I contributi silenti per le pensioni rappresentano quei versamenti previdenziali effettuati dai lavoratori nel corso della loro carriera, ma che non vengono impiegati per la propria pensione.

Nonostante possa sembrare strano, questa situazione è comune poiché molti contributi, pur essendo versati e incassati dalle casse pubbliche, non si trasformano effettivamente in pensione e quindi non vengono erogati dall’istituto previdenziale. Non si tratta di un comportamento illecito né di un errore da parte dell’INPS. Alcuni contributi, per scelta del lavoratore o per impossibilità di utilizzo, non completano il loro ciclo.

Contributi silenti, che fine fanno?

Dal punto di vista dell’INPS, i contributi silenti costituiscono un aspetto favorevole. Fondamentalmente, si tratta di fondi versati dai lavoratori che finiscono nelle casse dell’INPS senza essere restituiti sotto forma di pensione.

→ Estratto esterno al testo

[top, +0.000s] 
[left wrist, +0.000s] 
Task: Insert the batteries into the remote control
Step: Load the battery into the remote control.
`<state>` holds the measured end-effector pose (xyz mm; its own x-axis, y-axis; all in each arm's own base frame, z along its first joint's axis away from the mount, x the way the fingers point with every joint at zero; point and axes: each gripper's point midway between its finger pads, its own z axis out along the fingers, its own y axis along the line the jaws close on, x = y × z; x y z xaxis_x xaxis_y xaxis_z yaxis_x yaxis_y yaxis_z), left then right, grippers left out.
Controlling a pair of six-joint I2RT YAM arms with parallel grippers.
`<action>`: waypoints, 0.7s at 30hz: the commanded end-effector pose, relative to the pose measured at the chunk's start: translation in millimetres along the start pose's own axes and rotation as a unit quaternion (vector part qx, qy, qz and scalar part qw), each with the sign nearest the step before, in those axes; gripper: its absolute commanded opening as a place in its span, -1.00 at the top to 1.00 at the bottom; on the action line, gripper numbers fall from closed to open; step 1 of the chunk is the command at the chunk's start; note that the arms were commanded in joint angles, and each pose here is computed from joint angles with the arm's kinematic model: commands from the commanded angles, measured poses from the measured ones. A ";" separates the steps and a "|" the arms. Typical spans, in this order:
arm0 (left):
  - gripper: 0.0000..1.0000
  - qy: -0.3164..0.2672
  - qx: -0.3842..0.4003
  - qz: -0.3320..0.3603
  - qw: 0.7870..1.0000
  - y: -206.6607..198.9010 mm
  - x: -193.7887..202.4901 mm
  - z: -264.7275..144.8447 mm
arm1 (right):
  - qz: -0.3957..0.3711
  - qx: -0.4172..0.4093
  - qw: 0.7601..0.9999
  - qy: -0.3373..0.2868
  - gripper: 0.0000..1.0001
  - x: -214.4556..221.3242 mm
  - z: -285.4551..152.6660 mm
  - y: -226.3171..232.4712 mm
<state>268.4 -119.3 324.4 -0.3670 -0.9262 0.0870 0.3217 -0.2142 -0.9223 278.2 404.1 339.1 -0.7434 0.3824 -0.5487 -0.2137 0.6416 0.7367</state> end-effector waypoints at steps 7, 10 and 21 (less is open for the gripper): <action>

Un esempio comune è rappresentato dai lavoratori con versamenti inferiori ai 20 anni di contribuzione minima. Al di sotto di questa soglia, a meno di specifiche deroghe come le tre deroghe Amato, non si ha diritto a una pensione.

Per molti pensionati, specialmente donne con carriere brevi dedicate alla famiglia, la percezione dell’assegno sociale è l’unica opzione. La problematica risiede nel fatto che l’INPS non rimborsa i contributi versati, anche se non concede il diritto a una pensione. Pertanto, l’unico modo per rendere utili questi contributi è renderli utile ai fini pensionistici.

Cosa fare se non si hanno abbastanza contributi per la pensione?

Il primo passo consiste sempre nella verifica dei contributi versati. Se mancano alcuni anni, è possibile esplorare opzioni come versamenti volontari, riscatti, ricongiunzioni, e così via. Tuttavia, la maggior parte di queste soluzioni implica un investimento finanziario da parte dell’interessato, pertanto è essenziale valutare se ne vale la pena.

Tutto ciò è finalizzato al raggiungimento del requisito di contribuzione minima necessario per ottenere una pensione dalla gestione previdenziale corrispondente.

Va sottolineato, ad esempio, che chi ha pochi contributi versati può richiedere la pensione di vecchiaia all’età di 71 anni, anche con soli 5 anni di versamenti. Questa situazione è particolarmente rilevante per le donne che, a causa del reddito del marito, non hanno diritto neanche all’assegno sociale.